Greg Johnson, a well-known tornado hunter, says the radar that monitors twisters in southern Saskatchewan has become a laughingstock in the weather-watching community.
“The storm chaser joke is that the Bethune radar northwest of Regina works great, unless there’s a storm, in which case it’s likely to go out,” said Johnson.
A scan of media reports over the past few years confirms that the Bethune radar, located just outside of Regina, often breaks down in the midst of storm season.
It happened once again on Friday morning.
The director of the national radar program for Environment Canada, Gaetan Deaudelin, blamed “a problem with the big antenna there.”
“This is the usual wear and tear of this big piece of machinery. It runs 24 hours a day,” said Deaudelin.
He said repair technicians weren’t sent until Monday in order to avoid overtime costs, but pointed out Environment Canada would have sent a technician if meteorologists believed a weather threat was imminent.
The radar is now back online.
'Flying blind' in storm season
Johnson said this four-day outage is alarming for anyone concerned about severe weather.
“Essentially, we’re flying blind,” Johnson explained.
“The general public or even Environment Canada has no ability to track storms in the region, and that’s from the U.S. border up to about Davidson.”
Johnson told CBC’s iTeam this is the worst time of year for the radar to break down, and he said the Bethune radar is arguably the most important one in Canada.
“This is the area that has the most opportunity and chance for severe thunderstorms.”
A 2012 study found that Canada averages 62 tornadoes a year and Saskatchewan gets 18 of them.
Johnson points out that when funnel clouds threaten in Saskatchewan, the unreliability of the Bethune station creates a serious problem, because it’s the only one covering much of southern Saskatchewan.
“There’s really no redundancy built into the system. The radar stations are so far apart that if one goes down, there ends up being a black hole of information where there’s no coverage.”
Bethune radar 'favourite spot for bad luck'
This breakdown is just the latest in a long series of frustrating troubles for people who rely on the radar.
Regina MP Ralph Goodale said it’s shocking and worrying how often this happens.
“It’s not a problem that just happened this year. It also happened last year and the year before and the year before and the year before,” Goodale said.
'It’s not a problem that just happened this year.' —Regina MP Ralph Goodale
“It’s a situation that the government has had at least four years of warning about, and one would have thought that this problem would have been fixed.”
Deaudelin acknowledges Bethune has seen more than its share of problems, caused in some cases by mechanical problems and at other times by lightning strikes.

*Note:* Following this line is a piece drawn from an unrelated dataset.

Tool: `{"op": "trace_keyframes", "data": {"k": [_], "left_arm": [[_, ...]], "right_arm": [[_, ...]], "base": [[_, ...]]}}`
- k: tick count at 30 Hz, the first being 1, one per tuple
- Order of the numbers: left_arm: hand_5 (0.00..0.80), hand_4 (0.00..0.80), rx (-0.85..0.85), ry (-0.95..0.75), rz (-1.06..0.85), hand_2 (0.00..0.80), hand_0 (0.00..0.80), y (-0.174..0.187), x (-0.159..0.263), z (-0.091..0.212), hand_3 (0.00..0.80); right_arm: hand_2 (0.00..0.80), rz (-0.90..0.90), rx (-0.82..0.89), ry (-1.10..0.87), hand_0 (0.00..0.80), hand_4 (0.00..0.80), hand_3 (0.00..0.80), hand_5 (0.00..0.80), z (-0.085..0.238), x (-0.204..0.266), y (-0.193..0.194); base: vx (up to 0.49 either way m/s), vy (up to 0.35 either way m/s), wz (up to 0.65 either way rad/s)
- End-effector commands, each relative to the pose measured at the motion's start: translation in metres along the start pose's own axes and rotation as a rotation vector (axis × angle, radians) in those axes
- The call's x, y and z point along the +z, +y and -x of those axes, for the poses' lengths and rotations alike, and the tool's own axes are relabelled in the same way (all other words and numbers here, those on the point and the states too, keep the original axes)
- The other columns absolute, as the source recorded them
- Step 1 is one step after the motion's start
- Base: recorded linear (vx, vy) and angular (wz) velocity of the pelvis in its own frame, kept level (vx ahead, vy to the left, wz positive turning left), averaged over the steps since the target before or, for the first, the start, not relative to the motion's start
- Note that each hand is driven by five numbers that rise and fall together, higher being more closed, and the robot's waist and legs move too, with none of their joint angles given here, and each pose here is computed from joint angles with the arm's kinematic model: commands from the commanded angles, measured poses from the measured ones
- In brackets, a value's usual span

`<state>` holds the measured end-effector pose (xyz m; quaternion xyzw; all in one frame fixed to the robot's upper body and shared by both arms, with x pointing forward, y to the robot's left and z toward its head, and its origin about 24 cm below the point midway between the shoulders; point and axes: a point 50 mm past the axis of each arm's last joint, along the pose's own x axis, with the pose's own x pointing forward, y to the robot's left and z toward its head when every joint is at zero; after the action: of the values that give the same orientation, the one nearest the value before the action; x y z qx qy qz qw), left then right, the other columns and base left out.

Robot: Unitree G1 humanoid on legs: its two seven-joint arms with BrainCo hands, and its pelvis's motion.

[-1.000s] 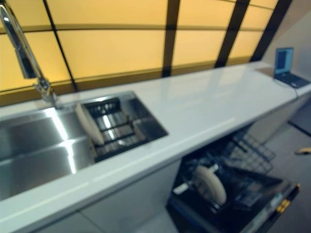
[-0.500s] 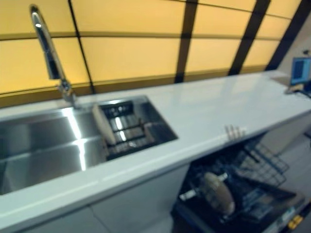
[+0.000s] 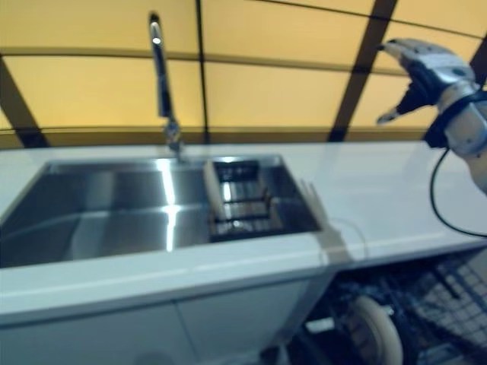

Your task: Take plates into dishwasher

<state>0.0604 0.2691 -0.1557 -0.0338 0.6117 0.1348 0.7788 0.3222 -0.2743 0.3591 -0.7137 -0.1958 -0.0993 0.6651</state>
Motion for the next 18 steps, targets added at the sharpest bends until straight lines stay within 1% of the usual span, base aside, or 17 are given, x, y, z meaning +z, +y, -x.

“It seems like Bethune might be a favourite spot for bad luck maybe,” he said.
Ottawa not releasing details of Bethune troubles
Deaudelin said Environment Canada has a database keeping track of every time one of its 28 radars goes down. It notes when and why the breakdowns happened, and for how long.
He said it was created two or three years ago, following a 2008 auditor general’s report criticizing the agency for failing to track all of this data in one place.
Despite several requests from CBC, over a period of a week, Ottawa has not released that information.
Deaudelin was able to tell CBC that over the past five years, the Bethune radar has been working 96 per cent of the time. He said it’s down about 300 hours a year; half of that time for scheduled maintenance.
By comparison, Deaudelin said, on average the 27 other Environment Canada radar stations are working 97 per cent of the time.
Despite these details, Goodale said the government should release specifics of when radar has gone down and why.
“It’s one thing for this government to say we have this great system, don’t worry about it," he said. "But the public needs to be able to do a reality check on all of those bold claims.”
Aging radar network to be replaced
In 1998, Environment Canada began installing its new Doppler radar system, and Bethune's was the first one opened.
Johnson said in his view the equipment is past its prime.
“The technology is old and it’s outdated and that radar station likely needs to be replaced, and it’s likely already living well past its expected lifespan.”
Deaudelin told CBC that Environment Canada has plans to replace more than half of its aging radar stations as part of a $45-million upgrade.
He couldn’t say if the Bethune radar is on the list.